● REQUIRED WORK: In the entries below, find each line with the word "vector" and pull it out.

● INPUT DATA:
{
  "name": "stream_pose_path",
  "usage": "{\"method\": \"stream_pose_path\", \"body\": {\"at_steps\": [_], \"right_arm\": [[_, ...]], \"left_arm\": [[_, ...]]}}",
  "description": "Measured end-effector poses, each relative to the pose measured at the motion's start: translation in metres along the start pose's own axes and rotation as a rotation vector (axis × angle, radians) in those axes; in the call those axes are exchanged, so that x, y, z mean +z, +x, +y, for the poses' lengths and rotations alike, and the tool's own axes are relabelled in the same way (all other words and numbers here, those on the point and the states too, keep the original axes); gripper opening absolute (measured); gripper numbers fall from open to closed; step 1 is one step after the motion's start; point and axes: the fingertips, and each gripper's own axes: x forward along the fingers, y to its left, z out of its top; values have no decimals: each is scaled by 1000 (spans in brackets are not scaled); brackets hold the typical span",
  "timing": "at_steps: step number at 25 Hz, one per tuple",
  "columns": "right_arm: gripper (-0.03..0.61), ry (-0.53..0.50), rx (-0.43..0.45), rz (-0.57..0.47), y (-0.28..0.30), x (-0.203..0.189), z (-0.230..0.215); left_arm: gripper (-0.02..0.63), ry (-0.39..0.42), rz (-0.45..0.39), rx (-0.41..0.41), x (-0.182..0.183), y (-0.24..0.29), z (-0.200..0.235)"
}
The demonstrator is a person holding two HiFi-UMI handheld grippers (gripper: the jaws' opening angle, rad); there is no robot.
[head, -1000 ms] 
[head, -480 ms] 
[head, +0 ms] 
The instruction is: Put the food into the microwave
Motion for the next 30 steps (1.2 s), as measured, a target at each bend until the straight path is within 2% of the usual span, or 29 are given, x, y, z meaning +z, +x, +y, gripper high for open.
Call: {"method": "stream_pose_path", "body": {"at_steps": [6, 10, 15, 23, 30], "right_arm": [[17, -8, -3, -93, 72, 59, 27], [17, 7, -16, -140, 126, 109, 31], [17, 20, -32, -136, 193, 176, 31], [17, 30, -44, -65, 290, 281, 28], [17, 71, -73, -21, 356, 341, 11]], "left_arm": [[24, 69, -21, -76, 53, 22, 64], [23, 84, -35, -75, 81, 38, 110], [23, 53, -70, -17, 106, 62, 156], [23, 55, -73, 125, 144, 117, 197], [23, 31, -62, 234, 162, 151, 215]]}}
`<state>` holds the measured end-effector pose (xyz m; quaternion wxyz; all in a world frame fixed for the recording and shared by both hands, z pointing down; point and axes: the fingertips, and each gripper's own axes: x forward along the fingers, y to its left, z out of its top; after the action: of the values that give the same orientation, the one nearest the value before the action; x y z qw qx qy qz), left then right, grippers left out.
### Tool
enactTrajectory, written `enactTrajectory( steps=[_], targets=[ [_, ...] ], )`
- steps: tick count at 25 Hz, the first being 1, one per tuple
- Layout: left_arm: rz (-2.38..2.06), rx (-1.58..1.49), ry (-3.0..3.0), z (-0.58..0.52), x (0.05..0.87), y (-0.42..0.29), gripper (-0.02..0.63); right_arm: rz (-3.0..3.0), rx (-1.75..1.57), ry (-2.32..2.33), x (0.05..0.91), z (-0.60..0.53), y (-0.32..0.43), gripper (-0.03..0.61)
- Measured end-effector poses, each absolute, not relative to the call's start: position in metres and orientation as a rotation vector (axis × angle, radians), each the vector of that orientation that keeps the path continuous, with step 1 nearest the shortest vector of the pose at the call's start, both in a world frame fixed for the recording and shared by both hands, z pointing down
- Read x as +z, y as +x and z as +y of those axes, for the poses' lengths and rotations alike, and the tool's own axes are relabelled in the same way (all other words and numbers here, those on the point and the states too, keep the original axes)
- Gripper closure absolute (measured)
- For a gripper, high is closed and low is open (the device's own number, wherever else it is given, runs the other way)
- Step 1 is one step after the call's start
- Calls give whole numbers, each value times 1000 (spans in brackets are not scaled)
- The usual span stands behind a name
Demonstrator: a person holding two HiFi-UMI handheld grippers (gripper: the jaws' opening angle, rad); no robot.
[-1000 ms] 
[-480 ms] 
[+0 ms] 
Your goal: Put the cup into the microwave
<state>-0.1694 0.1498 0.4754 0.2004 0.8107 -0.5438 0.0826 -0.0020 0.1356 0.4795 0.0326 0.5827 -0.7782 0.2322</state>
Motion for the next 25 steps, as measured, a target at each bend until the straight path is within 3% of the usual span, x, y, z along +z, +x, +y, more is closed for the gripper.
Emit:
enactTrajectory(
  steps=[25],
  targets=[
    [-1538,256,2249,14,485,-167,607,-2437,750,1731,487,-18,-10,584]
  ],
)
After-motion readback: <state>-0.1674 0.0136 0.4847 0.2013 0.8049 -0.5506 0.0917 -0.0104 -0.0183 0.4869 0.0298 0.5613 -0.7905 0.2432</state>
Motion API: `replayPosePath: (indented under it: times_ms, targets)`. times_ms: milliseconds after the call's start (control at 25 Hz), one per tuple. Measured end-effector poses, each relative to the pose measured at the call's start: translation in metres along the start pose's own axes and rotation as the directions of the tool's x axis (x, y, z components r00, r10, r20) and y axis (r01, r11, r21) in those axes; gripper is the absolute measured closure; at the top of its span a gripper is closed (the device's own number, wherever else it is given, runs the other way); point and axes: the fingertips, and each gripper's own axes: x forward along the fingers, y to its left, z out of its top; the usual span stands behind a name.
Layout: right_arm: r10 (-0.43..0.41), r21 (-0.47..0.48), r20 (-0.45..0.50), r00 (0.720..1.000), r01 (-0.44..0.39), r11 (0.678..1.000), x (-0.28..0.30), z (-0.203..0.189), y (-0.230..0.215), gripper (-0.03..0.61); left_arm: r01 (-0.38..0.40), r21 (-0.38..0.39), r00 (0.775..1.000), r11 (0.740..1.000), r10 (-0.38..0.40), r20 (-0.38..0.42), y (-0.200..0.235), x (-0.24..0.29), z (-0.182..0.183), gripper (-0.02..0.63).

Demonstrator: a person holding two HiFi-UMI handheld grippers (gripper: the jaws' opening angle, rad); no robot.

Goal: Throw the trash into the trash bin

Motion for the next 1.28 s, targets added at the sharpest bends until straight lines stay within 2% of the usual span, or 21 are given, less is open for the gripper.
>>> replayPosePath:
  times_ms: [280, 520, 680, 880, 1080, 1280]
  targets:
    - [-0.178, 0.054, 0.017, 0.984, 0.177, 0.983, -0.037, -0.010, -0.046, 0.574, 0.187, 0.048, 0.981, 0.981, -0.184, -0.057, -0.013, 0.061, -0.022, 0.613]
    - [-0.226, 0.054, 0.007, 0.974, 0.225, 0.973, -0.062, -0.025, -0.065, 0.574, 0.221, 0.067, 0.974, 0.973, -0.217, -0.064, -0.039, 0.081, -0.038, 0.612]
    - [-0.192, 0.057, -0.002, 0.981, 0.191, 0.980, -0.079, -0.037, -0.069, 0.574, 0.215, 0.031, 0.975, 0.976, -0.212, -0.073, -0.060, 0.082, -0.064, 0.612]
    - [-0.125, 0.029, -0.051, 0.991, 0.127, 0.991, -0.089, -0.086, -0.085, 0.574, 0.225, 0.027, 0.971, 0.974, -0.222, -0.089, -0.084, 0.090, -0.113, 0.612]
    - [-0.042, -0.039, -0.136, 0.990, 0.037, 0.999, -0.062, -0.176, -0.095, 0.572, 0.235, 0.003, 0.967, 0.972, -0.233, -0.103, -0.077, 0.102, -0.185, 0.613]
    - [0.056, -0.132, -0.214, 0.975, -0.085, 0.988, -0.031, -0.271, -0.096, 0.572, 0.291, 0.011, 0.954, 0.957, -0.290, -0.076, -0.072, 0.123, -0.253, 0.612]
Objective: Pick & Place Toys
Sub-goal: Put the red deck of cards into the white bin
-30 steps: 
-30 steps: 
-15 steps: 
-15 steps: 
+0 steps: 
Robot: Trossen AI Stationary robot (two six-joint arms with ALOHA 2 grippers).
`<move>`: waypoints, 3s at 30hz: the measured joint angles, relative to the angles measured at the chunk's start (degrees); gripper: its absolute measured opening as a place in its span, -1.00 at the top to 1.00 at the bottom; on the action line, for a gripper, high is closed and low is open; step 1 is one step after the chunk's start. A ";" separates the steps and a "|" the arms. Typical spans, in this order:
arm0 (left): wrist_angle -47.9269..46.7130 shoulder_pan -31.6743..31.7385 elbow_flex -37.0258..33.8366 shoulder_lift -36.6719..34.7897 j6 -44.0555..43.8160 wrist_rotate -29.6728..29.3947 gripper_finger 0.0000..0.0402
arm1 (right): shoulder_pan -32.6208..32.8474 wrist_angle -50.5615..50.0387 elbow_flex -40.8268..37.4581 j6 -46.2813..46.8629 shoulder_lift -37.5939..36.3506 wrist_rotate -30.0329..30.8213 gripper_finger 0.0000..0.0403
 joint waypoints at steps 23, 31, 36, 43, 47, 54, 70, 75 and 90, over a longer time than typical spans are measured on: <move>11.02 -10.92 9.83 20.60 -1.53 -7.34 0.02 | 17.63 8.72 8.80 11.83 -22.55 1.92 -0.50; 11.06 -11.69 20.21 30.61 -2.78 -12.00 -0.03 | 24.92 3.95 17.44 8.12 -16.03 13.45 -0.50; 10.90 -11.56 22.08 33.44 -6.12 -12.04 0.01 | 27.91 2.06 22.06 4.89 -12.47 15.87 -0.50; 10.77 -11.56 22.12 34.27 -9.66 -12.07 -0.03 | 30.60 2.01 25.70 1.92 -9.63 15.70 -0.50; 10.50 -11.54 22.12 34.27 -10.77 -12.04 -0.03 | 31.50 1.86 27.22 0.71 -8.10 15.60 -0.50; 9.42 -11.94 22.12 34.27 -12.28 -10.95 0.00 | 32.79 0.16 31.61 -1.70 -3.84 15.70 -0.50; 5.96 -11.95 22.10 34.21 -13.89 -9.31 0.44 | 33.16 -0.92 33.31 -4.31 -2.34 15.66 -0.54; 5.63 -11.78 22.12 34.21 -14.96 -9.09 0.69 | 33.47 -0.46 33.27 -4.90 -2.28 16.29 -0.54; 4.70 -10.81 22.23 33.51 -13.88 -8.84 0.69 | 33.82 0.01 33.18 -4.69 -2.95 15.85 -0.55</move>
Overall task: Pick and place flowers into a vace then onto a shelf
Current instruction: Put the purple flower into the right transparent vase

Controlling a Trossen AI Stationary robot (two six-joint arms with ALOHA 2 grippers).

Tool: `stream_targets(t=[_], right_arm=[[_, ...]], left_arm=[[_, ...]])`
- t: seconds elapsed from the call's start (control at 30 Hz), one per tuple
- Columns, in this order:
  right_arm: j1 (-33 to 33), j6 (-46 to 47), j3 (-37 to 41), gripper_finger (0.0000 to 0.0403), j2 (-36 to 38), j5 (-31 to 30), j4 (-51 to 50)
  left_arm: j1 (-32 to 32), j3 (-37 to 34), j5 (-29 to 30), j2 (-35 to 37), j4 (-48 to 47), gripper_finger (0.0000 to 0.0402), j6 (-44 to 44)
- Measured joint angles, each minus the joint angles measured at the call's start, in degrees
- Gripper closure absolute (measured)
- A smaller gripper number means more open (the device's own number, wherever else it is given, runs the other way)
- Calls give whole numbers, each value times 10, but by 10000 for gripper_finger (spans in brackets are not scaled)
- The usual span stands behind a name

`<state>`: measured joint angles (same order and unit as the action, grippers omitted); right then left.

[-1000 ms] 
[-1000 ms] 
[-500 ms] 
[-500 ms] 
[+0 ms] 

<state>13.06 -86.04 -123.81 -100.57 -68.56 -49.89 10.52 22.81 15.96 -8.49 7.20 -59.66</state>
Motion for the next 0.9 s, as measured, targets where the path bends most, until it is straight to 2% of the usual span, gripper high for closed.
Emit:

● RESPONSE:
  "description": "Measured end-effector poses, each relative to the pose measured at the motion's start: translation in metres along the start pose's own axes and rotation as a rotation vector (axis × angle, radians) in those axes; in the call those axes are exchanged, so that x, y, z mean +z, +x, +y, for the poses' lengths and rotations alike, and the tool's own axes are relabelled in the same way (all other words and numbers here, those on the point and the states too, keep the original axes); gripper opening absolute (measured); gripper numbers fall from open to closed; step 1 is one step after the motion's start; point and axes: the fingertips, and each gripper's own axes: x forward along the fingers, y to its left, z out of its top; values have no decimals: each is scaled by 1000 (spans in brackets are not scaled); brackets hold the typical span",
- Measured end-effector poses, each absolute, not relative to the call's start: position in metres and orientation as a rotation vector (axis × angle, radians), each the vector of that orientation that keeps the path continuous, with step 1 nearest the shortest vector of the pose at the call's start, both in a world frame fixed for the recording and shared by both hands, z pointing down

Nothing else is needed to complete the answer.